*** Opening of Input data ***

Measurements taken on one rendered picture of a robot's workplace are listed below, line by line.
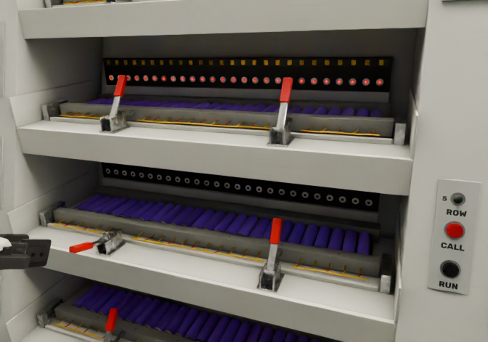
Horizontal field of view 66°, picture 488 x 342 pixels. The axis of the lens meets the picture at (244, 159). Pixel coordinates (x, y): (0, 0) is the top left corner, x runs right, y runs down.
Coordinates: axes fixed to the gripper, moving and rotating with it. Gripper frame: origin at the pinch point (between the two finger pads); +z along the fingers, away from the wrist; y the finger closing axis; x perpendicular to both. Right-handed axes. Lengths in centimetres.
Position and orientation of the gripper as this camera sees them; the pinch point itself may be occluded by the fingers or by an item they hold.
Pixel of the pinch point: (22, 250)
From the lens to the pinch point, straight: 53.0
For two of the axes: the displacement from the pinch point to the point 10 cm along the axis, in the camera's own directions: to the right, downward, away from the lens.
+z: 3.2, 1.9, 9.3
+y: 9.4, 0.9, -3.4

*** Close of Input data ***
*** Opening of Input data ***

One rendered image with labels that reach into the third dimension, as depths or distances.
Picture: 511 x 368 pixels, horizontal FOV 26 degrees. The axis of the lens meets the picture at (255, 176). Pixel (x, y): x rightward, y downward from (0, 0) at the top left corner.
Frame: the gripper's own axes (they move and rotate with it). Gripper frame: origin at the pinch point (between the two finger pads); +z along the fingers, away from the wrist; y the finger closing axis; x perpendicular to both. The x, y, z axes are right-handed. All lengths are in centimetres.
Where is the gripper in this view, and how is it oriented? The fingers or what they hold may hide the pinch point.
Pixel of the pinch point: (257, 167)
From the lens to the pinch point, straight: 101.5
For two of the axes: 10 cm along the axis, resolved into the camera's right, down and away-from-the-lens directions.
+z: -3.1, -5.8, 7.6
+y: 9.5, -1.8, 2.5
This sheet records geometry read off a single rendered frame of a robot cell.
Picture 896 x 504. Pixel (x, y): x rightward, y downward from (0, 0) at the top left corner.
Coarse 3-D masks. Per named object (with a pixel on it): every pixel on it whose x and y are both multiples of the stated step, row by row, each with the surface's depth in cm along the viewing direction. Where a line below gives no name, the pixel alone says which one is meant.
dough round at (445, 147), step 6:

*** Close of Input data ***
*** Opening of Input data ***

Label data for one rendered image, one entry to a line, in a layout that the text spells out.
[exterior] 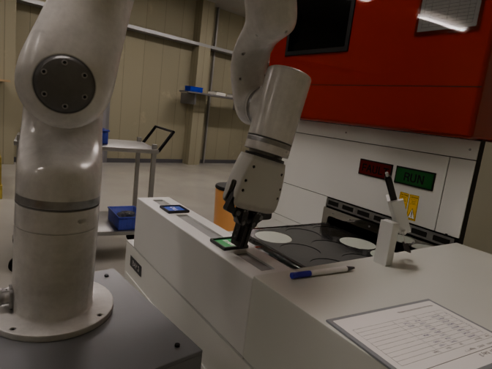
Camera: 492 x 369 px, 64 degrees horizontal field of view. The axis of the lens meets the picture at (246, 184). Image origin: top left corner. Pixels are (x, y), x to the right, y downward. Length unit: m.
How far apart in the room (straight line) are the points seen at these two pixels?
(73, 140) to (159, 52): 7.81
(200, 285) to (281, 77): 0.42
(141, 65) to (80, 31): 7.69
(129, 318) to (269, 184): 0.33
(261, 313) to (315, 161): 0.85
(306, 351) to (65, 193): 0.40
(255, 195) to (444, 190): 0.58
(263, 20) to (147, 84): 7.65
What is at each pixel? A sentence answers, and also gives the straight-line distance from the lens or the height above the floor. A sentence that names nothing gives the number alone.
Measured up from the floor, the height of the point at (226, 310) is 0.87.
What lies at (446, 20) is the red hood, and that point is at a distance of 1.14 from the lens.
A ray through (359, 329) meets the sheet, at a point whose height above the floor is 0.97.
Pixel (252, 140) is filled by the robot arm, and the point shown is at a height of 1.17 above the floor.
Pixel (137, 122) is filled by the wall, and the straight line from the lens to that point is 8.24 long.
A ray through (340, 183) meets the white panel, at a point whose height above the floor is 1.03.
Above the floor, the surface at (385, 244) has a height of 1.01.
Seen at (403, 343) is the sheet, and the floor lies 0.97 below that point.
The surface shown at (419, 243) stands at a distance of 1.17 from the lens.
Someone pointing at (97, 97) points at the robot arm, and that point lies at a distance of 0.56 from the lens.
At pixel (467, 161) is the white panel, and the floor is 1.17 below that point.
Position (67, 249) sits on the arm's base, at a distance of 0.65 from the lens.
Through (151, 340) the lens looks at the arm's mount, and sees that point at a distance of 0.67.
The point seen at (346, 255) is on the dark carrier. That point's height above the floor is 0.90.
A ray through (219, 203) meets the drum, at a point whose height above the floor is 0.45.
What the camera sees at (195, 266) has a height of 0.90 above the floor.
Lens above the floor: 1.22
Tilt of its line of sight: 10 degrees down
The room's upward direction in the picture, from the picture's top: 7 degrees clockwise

*** Close of Input data ***

-- Try it --
With the pictures left out, write out exactly the lines above from the one containing "Measurements taken on" through the one containing "9.4, 0.9, -3.4".

-- Exercise result --
Measurements taken on one rendered picture of a robot's workplace are listed below, line by line.
Horizontal field of view 66°, picture 488 x 342 pixels. The axis of the lens meets the picture at (244, 159). Pixel coordinates (x, y): (0, 0) is the top left corner, x runs right, y runs down.
Coordinates: axes fixed to the gripper, moving and rotating with it. Gripper frame: origin at the pinch point (between the two finger pads); +z along the fingers, away from the wrist; y the finger closing axis; x perpendicular to both. Right-handed axes. Lengths in centimetres.
Position and orientation of the gripper as this camera sees them; the pinch point itself may be occluded by the fingers or by an item they hold.
Pixel of the pinch point: (22, 250)
From the lens to the pinch point, straight: 53.0
For two of the axes: the displacement from the pinch point to the point 10 cm along the axis, in the camera's own directions: to the right, downward, away from the lens.
+z: 3.2, 1.9, 9.3
+y: 9.4, 0.9, -3.4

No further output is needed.